__TO DO__. Each line of the entries that mentions the string "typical" needs to be reported.

--

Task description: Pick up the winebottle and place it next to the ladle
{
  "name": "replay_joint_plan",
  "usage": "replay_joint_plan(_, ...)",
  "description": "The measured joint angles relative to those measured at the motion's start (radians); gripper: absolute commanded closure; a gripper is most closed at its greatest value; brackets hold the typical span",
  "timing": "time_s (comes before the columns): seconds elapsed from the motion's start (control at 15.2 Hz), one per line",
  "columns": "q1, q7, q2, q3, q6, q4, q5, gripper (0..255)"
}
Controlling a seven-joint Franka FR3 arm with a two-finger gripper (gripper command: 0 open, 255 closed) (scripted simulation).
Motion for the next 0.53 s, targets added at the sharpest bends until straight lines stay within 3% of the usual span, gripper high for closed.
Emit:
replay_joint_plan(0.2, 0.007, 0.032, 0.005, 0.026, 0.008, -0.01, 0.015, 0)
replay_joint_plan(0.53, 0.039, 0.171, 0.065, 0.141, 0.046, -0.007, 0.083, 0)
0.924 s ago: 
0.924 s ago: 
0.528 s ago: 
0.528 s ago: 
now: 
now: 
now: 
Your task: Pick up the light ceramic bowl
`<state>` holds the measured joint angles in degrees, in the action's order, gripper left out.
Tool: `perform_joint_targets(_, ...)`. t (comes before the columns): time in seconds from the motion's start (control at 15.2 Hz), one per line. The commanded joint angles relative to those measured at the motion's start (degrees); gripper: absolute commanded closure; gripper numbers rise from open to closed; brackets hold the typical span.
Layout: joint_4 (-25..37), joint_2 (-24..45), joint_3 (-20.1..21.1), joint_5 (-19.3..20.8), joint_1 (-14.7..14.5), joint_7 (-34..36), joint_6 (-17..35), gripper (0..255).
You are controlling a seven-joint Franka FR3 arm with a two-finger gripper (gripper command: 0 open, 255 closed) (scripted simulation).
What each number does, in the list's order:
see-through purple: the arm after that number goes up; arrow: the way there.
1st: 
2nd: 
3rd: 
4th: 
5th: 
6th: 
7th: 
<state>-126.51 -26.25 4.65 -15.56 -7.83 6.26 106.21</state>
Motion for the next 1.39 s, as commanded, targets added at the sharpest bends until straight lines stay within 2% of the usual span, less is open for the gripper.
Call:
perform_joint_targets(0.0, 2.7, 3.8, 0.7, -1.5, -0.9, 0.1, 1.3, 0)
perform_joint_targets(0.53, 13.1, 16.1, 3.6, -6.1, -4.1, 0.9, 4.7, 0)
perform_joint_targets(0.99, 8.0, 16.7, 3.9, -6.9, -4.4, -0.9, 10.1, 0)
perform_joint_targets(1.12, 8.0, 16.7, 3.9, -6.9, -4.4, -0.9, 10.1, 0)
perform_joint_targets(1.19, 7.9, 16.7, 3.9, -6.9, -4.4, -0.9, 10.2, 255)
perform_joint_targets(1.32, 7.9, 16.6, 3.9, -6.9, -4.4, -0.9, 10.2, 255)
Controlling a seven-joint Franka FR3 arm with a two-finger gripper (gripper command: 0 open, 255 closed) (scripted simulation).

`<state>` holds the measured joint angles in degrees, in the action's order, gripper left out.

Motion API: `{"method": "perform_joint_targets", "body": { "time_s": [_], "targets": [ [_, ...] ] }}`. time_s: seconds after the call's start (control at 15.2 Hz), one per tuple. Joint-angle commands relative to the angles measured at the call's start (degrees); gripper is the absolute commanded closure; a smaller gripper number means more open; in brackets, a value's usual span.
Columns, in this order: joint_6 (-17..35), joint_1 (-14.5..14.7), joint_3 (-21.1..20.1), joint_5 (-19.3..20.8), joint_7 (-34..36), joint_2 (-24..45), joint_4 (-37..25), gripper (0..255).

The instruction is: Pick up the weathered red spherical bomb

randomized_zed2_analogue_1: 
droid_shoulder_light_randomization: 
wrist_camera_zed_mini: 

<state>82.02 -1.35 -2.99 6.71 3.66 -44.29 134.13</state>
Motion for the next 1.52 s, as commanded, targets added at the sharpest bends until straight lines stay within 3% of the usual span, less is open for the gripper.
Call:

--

__THE ANSWER__.
  "description": "The measured joint angles relative to those measured at the motion's start (radians); gripper: absolute commanded closure; a gripper is most closed at its greatest value; brackets hold the typical span",
Tool: `perform_joint_targets(_, ...)`. t (comes before the columns): time in seconds from the motion's start (control at 15.2 Hz), one per line. The commanded joint angles relative to those measured at the motion's start (degrees); gripper: absolute commanded closure; gripper numbers rise from open to closed; brackets hold the typical span.

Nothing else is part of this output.